I'm trying to prove that the intersection of two prime ideals, $P_1$ and $P_2$ (in any ring $R$, can be commutative or not) is prime if and only if $P_1 \subseteq P_2 $ or $P_2 \subseteq P_1 $.
Here's what I have so far, though I feel like I'm going down the wrong direction into a rabbit hole:
Let $P_1$ and $P_2$ be two prime ideals. By definition, this means that if two ideals $AB \subseteq P_1$, then either $A \subseteq P_1$ or $B \subseteq P_1$.
So we let $AB \subseteq P_1 $and $ CD \subseteq P_2$ where A, B, C, D are ideals.
Take the intersection $AB \cap CD$, and assume it is also prime.

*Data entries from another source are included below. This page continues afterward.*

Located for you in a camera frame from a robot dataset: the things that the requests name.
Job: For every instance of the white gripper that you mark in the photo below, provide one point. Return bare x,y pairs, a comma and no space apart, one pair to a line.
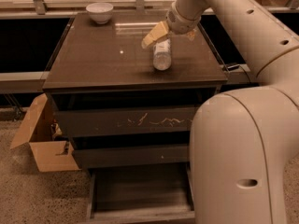
181,24

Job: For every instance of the clear plastic water bottle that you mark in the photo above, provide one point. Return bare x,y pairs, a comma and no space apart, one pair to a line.
162,55

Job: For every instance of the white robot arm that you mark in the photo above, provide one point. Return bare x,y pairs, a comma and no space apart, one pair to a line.
241,140

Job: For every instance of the grey drawer cabinet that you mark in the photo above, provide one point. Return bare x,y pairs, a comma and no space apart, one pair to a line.
109,58

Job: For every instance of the grey top drawer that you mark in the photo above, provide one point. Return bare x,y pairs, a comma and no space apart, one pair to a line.
128,112

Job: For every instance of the grey drawer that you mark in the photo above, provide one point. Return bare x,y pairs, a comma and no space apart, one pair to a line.
145,194
128,112
131,149

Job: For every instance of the grey middle drawer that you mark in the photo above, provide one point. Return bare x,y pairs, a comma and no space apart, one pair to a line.
131,149

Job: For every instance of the grey bottom drawer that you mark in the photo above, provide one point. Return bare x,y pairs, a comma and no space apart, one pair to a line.
145,194

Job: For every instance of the small black device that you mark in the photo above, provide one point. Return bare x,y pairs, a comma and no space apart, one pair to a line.
232,66

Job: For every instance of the white ceramic bowl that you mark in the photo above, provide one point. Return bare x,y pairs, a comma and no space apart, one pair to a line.
100,12

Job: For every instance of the open cardboard box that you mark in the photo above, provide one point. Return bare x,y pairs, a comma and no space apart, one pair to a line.
35,130

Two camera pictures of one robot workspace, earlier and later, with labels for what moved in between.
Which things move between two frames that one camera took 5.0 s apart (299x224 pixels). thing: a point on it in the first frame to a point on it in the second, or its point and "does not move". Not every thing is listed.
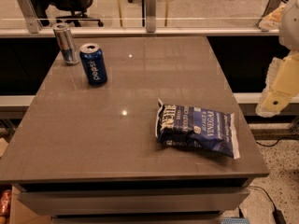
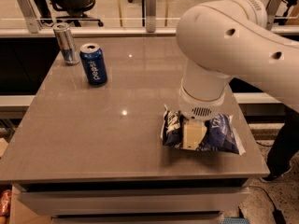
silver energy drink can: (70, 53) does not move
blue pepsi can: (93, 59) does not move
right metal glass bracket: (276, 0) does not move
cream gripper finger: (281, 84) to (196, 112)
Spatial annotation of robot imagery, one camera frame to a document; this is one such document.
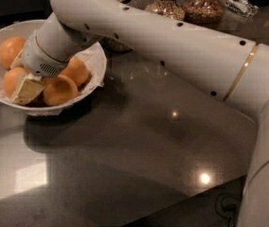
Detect glass jar brown grains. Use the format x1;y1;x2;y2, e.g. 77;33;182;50
183;0;224;25

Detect white paper bowl liner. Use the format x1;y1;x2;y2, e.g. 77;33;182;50
0;41;108;116

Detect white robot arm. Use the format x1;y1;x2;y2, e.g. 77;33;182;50
11;0;269;227

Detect yellow-orange fruit bottom right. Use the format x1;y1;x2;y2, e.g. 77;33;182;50
43;75;78;106

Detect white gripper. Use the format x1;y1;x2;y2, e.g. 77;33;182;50
10;31;67;105

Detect clear plastic wrapped packet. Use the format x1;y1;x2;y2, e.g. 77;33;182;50
223;0;259;18

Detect orange top left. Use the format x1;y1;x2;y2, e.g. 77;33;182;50
0;37;26;70

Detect orange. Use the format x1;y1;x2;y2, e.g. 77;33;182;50
3;67;28;98
62;57;90;87
0;37;26;70

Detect black cables on floor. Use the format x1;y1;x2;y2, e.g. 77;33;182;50
214;192;242;227

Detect orange right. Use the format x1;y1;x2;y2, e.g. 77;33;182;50
62;57;90;87

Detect orange bottom left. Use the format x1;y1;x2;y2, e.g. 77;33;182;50
3;67;28;98

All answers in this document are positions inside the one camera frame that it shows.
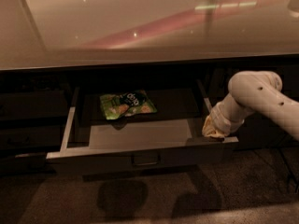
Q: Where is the dark cabinet door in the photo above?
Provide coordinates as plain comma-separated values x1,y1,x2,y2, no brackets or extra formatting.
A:
202,63,299,149

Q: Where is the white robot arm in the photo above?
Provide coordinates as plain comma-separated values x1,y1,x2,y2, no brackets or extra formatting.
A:
202,71,299,141

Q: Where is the green snack bag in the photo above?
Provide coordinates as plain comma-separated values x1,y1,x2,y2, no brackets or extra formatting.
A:
99,90,157,120

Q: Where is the dark drawer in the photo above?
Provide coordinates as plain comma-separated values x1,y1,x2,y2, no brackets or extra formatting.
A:
0,91,68,121
47,80,238,175
0,152,54,176
0,126,61,150

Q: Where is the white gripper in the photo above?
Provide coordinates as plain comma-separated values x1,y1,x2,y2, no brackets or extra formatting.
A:
202,94,254,139

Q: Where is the dark thin metal stand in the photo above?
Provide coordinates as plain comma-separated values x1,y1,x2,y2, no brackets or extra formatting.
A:
278,148,299,192

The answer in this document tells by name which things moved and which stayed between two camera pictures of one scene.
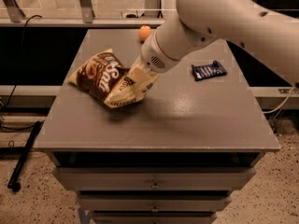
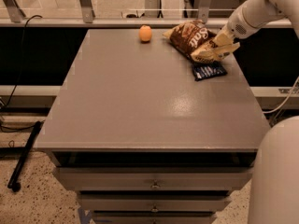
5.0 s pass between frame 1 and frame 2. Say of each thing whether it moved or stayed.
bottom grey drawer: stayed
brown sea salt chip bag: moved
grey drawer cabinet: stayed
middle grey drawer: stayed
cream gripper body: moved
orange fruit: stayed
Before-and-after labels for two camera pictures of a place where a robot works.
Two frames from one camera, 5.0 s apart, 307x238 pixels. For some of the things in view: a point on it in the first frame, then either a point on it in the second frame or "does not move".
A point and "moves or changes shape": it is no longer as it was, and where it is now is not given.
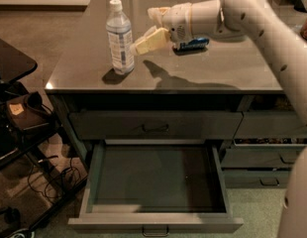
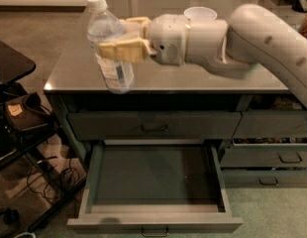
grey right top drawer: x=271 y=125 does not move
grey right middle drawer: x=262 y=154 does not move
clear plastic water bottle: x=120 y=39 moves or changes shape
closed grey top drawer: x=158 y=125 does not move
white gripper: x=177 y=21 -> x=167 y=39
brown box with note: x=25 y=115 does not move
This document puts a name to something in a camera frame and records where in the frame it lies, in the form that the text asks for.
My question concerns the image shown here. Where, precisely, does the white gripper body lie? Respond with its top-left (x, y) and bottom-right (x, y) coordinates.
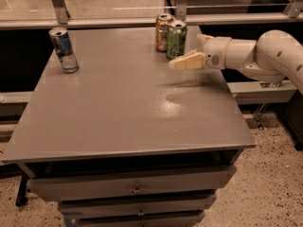
top-left (203, 37), bottom-right (231, 70)

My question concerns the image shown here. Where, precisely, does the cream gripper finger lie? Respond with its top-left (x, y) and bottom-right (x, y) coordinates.
top-left (197, 34), bottom-right (213, 46)
top-left (169, 52), bottom-right (206, 70)

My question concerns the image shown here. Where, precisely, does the green soda can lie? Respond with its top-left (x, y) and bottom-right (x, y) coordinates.
top-left (167, 20), bottom-right (187, 60)

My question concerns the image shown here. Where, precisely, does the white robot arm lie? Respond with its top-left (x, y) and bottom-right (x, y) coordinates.
top-left (169, 30), bottom-right (303, 93)

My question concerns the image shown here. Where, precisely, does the orange soda can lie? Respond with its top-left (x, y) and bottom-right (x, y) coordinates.
top-left (155, 13), bottom-right (173, 52)

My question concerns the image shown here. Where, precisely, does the blue silver energy drink can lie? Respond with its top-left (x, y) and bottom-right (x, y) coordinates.
top-left (49, 26), bottom-right (79, 73)

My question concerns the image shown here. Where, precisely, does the grey top drawer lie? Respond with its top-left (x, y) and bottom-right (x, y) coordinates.
top-left (29, 166), bottom-right (236, 201)

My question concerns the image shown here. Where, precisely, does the grey drawer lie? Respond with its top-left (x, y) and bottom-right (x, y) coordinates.
top-left (69, 211), bottom-right (205, 227)
top-left (59, 192), bottom-right (217, 218)
top-left (29, 166), bottom-right (236, 201)

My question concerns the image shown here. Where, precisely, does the grey middle drawer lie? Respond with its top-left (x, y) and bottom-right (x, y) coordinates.
top-left (59, 192), bottom-right (217, 218)

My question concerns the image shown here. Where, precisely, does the grey bottom drawer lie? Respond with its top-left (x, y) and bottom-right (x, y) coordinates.
top-left (69, 211), bottom-right (205, 227)

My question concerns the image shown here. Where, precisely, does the metal railing frame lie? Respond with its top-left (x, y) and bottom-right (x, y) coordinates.
top-left (1, 12), bottom-right (302, 104)

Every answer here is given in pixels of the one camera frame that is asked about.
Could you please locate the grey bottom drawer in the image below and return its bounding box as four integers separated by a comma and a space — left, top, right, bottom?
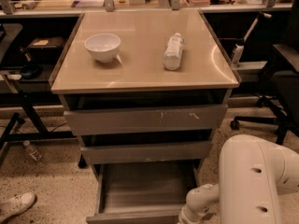
86, 161, 197, 224

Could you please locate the grey drawer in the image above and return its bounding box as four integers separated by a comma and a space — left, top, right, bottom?
81, 141, 212, 164
64, 105, 227, 135
86, 161, 197, 224

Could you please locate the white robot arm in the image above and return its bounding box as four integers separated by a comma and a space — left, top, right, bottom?
178, 134, 299, 224

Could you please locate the grey drawer cabinet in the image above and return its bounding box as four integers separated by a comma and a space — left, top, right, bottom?
48, 8, 242, 173

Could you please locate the grey top drawer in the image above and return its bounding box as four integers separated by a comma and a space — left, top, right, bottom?
64, 105, 227, 135

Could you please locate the grey middle drawer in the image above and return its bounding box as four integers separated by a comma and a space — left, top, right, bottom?
81, 141, 212, 164

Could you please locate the white plastic bottle lying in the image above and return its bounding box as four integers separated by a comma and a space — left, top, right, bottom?
163, 33, 183, 71

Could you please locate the white bowl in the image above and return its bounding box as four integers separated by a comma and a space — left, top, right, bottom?
84, 34, 121, 63

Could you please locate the black box with label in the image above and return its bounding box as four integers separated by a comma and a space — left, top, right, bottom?
27, 36, 64, 57

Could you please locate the black round device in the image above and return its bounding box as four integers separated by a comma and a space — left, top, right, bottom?
20, 47, 42, 79

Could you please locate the water bottle on floor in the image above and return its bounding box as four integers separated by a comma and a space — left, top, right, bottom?
23, 140, 43, 161

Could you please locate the black office chair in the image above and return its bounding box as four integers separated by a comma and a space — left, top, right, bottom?
230, 0, 299, 145

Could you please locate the white sneaker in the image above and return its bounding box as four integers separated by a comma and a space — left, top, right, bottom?
0, 192, 36, 224

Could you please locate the black desk frame left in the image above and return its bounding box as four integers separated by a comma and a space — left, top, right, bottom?
0, 22, 76, 167

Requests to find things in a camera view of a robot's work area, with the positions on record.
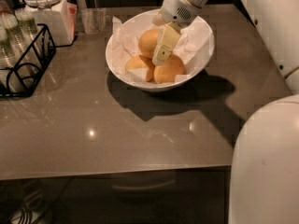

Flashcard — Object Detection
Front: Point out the white ceramic bowl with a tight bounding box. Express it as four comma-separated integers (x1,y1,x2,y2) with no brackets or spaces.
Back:
105,7,216,93

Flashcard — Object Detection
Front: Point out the clear acrylic holder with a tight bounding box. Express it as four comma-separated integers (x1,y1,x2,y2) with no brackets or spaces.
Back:
81,8,111,34

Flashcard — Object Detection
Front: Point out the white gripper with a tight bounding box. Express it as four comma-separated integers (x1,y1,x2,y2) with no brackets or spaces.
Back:
152,0,200,66

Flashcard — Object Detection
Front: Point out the white lidded ceramic jar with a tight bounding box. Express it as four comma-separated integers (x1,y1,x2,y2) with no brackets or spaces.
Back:
24,0,75,46

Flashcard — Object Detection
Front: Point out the orange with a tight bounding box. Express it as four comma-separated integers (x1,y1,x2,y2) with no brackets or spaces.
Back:
138,28,160,59
125,55,154,82
153,55,185,84

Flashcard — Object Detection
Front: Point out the black wire cup rack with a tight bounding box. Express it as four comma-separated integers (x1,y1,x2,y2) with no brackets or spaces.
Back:
0,23,58,98

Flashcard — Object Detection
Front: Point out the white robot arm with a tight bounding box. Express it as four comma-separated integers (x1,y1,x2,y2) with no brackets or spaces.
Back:
154,0,299,224

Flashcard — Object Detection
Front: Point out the clear plastic cup stack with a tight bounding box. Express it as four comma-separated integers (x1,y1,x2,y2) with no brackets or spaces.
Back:
15,8,40,63

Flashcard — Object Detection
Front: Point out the white paper liner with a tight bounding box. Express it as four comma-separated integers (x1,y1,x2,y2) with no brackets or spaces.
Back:
110,7,215,84

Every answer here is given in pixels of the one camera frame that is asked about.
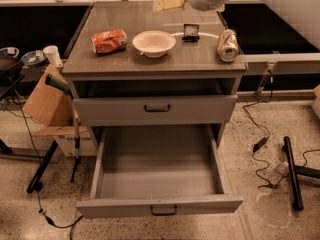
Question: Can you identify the grey drawer cabinet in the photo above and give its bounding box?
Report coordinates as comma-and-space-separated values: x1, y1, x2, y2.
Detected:
63, 1, 246, 138

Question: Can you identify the closed grey upper drawer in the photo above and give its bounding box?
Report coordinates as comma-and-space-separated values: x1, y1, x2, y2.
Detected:
73, 95, 237, 126

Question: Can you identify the open grey lower drawer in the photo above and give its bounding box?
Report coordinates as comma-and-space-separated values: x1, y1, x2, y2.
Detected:
77, 125, 243, 218

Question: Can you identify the white paper bowl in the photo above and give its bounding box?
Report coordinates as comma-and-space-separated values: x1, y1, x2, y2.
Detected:
132, 31, 176, 58

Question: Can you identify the gold soda can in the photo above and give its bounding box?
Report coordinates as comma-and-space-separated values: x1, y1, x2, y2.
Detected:
217, 29, 239, 62

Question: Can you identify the crushed orange soda can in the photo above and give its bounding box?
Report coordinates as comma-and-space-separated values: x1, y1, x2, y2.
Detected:
91, 29, 127, 54

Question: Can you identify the white paper cup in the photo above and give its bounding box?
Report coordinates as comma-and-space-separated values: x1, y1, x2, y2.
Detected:
43, 45, 63, 68

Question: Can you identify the blue bowl with item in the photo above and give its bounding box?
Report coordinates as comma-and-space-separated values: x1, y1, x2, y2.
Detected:
22, 50, 47, 67

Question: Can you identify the brown cardboard box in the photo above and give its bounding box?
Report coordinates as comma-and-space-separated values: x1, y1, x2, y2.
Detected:
22, 63, 98, 158

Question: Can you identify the blue bowl far left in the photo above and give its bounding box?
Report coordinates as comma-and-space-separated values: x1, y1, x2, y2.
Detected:
0, 47, 19, 59

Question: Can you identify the clear plastic bottle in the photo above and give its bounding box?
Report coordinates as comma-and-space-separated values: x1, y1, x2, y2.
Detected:
269, 161, 289, 185

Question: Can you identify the black chair leg base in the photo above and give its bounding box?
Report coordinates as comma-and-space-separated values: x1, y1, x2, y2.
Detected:
283, 136, 320, 211

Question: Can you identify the black stand leg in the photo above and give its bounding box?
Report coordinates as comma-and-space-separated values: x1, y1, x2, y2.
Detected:
26, 141, 58, 194

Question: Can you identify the green handled tool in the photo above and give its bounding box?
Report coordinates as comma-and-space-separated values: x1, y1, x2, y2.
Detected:
45, 74, 72, 96

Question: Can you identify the black power adapter cable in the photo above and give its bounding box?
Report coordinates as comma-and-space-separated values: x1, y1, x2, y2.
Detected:
241, 71, 284, 190

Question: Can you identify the black floor cable left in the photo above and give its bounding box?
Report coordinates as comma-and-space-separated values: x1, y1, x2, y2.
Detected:
9, 93, 84, 240

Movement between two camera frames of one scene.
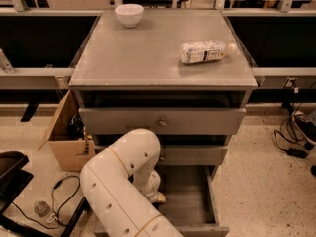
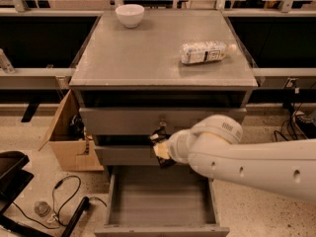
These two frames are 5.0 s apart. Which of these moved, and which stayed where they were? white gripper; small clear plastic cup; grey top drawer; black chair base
Moved: white gripper
Stayed: grey top drawer; small clear plastic cup; black chair base
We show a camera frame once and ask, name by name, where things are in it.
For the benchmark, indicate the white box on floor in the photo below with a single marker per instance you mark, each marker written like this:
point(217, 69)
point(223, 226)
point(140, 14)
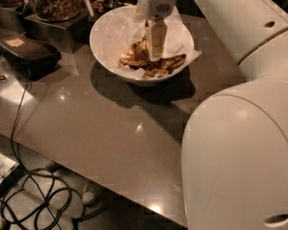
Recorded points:
point(9, 170)

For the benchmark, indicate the black device with label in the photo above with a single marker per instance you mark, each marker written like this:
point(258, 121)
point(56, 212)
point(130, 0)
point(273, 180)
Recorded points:
point(31, 58)

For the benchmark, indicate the glass jar of nuts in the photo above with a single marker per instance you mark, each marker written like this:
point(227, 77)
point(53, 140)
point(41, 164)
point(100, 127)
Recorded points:
point(56, 10)

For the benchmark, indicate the white paper liner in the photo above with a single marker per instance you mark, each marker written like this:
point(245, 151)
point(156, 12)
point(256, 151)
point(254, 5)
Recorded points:
point(119, 42)

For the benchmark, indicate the white ceramic bowl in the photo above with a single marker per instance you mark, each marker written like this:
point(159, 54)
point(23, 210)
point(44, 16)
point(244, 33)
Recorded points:
point(114, 32)

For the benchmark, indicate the banana piece front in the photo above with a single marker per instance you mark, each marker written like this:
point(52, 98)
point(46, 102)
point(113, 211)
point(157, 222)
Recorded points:
point(155, 72)

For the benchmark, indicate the ripe banana right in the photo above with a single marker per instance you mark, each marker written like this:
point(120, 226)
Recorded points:
point(171, 63)

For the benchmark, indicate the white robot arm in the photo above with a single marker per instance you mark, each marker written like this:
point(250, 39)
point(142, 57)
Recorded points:
point(234, 151)

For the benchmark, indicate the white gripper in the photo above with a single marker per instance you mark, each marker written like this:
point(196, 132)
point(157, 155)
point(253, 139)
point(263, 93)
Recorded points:
point(154, 4)

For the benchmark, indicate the dark metal stand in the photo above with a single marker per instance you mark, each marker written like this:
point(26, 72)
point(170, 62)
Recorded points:
point(67, 36)

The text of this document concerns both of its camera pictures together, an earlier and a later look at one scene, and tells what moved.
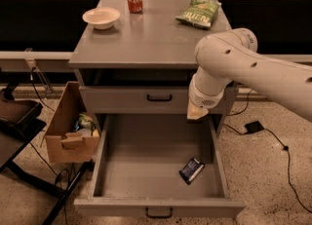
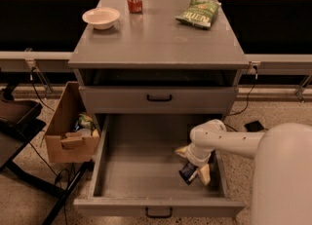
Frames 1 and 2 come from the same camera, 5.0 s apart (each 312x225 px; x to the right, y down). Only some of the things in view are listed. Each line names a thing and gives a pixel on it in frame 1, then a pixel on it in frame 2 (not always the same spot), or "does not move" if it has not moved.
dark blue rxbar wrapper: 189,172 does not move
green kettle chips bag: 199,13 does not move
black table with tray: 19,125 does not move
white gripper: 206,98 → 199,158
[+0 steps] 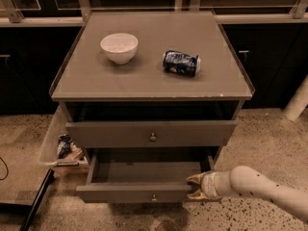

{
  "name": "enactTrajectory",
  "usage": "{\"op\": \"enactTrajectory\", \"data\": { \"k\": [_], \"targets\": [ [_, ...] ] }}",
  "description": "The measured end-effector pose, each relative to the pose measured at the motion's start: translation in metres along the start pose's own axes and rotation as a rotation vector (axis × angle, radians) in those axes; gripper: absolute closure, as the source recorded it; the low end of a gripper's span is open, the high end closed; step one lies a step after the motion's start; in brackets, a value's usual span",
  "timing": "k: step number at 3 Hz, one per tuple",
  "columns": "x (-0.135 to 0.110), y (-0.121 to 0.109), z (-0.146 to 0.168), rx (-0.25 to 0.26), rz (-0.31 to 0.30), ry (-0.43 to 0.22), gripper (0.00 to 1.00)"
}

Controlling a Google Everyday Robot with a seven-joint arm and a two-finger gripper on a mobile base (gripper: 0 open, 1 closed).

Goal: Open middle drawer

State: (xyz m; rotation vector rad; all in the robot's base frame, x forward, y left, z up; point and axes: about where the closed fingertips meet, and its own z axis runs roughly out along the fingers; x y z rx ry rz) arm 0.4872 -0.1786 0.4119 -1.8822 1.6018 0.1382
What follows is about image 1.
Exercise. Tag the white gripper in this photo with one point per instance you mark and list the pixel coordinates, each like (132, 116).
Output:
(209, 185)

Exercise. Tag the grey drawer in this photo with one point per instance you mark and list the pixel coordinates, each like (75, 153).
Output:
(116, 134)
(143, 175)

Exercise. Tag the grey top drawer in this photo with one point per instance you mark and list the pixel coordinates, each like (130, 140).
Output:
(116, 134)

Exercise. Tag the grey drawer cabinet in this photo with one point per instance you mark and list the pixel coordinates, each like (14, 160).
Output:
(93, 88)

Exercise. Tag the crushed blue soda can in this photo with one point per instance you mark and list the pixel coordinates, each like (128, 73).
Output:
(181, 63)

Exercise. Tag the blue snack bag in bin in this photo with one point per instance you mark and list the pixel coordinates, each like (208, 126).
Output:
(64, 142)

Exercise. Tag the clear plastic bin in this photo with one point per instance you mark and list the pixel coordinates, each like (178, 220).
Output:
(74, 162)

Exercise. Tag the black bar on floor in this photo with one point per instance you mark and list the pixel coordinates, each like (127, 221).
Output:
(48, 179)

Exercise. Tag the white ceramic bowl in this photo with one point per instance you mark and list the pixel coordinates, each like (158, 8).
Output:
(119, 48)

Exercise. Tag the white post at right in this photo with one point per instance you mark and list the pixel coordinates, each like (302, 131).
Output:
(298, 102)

Again, this means by definition that if $XY \subseteq AB \cap CD$, then $X \subseteq AB \cap CD$ or $Y \subseteq AB \cap CD$ . Assume the prior ($X \subseteq AB \cap CD$ ). By definition of intersection, this means $X \subseteq AB$ and $X \subseteq CD$. And thus $X \subseteq P_1$ and $X \subseteq P_2$, so $X \subseteq P_1 \cap P_2$
Then I'm stuck, and I feel like that got me nowhere. I don't know how to turn it to prove $P_1 \subseteq P_2 $ or $P_2 \subseteq P_1 $. Any help? Am I even going in the right direction or should I try something else?
Best Answer
Note that $P_1P_2 \subset P_1 \cap P_2$. Thus if $P_1 \cap P_2$ is prime then $P_1 \subset P_1 \cap P_2$ or $P_2 \subset P_1 \cap P_2$.